Advanced Go Fuzzing Techniques

April 28, 2022 ~ 10 min read
Tutorial

Fuzzbuzz fuzz tests your code in CI/CD and catches bugs before they make it into production. Get started for free

Fuzz testing is a powerful tool that finds bugs and vulnerabilities by running your code with millions of procedurally generated inputs. Basic fuzz tests can easily find crashes, hangs, and unexpected behavior, but with some tweaks they can uncover a whole host of other critical bugs.

This post will introduce some advanced fuzz testing strategies that are applicable to projects of any size and complexity.
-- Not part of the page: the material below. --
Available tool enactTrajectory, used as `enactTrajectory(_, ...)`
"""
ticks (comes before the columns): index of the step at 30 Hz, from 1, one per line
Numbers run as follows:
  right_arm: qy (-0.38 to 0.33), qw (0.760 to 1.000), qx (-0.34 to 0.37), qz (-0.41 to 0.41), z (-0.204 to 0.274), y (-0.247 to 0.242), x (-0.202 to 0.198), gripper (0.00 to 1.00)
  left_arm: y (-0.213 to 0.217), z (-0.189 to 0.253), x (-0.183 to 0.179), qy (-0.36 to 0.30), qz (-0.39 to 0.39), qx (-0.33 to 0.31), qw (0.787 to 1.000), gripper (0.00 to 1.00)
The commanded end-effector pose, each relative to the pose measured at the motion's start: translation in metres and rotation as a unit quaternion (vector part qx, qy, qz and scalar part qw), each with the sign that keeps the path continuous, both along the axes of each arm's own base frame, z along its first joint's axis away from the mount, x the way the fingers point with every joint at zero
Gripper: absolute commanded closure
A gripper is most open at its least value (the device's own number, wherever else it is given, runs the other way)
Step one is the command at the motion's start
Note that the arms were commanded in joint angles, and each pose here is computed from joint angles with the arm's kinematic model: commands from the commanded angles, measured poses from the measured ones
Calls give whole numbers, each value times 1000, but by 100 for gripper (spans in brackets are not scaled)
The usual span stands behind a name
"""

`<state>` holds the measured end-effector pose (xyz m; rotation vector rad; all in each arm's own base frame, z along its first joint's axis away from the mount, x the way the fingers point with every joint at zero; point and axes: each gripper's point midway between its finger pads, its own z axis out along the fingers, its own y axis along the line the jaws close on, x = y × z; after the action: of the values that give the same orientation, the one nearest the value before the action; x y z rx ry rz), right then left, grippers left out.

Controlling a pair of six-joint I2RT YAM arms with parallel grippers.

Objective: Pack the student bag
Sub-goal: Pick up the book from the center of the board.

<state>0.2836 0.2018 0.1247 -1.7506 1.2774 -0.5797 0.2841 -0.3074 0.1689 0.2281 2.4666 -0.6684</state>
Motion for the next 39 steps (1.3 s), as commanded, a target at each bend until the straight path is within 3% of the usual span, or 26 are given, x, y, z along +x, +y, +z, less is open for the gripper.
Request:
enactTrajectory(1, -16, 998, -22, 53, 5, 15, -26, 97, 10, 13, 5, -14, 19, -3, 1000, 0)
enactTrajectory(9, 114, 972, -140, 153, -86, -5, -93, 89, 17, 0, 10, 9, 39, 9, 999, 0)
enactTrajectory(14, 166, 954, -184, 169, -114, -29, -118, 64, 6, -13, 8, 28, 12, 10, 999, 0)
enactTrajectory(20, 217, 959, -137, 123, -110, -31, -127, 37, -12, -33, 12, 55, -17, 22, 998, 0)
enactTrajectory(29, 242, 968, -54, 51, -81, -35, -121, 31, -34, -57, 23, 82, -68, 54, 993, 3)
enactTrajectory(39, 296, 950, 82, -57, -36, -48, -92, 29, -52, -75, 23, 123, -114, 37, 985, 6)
If you find yourself stuck, or just want to chat fuzzing, we’ve got a Fuzzbuzz Discord just for that!

Note: This is the second in a series of posts about Go’s new fuzz testing tools. If you’re new to fuzzing with Go, we recommend starting with our Go Fuzzing Basics post first.

Fuzzing with Assertions

Beego recently published a patch for a high severity vulnerability in their router that caused certain URL paths to be matched to the incorrect handlers. Specifically, file extensions within the route were ignored (x.html/y.html would be matched to x/y.html) potentially allowing bad actors to gain unauthorized access to sensitive resources.

Let’s take a look at how this vulnerability could’ve been caught with fuzzing, by adding checks that validate the underlying logic of the routing code.

All of the fuzz tests in this post are in github.com/fuzzbuzz/go-fuzzing-tutorial. To get started, clone it and enter the 02-advanced-techniques directory.

git clone https://github.com/fuzzbuzz/go-fuzzing-tutorial.git
cd go-fuzzing-tutorial/02-advanced-techniques

All commands will be run from within this folder.

It’s important to remember that fuzzing is great at taking the question “what property should hold true for all inputs to my code?”, and finding counterexamples developers may have missed.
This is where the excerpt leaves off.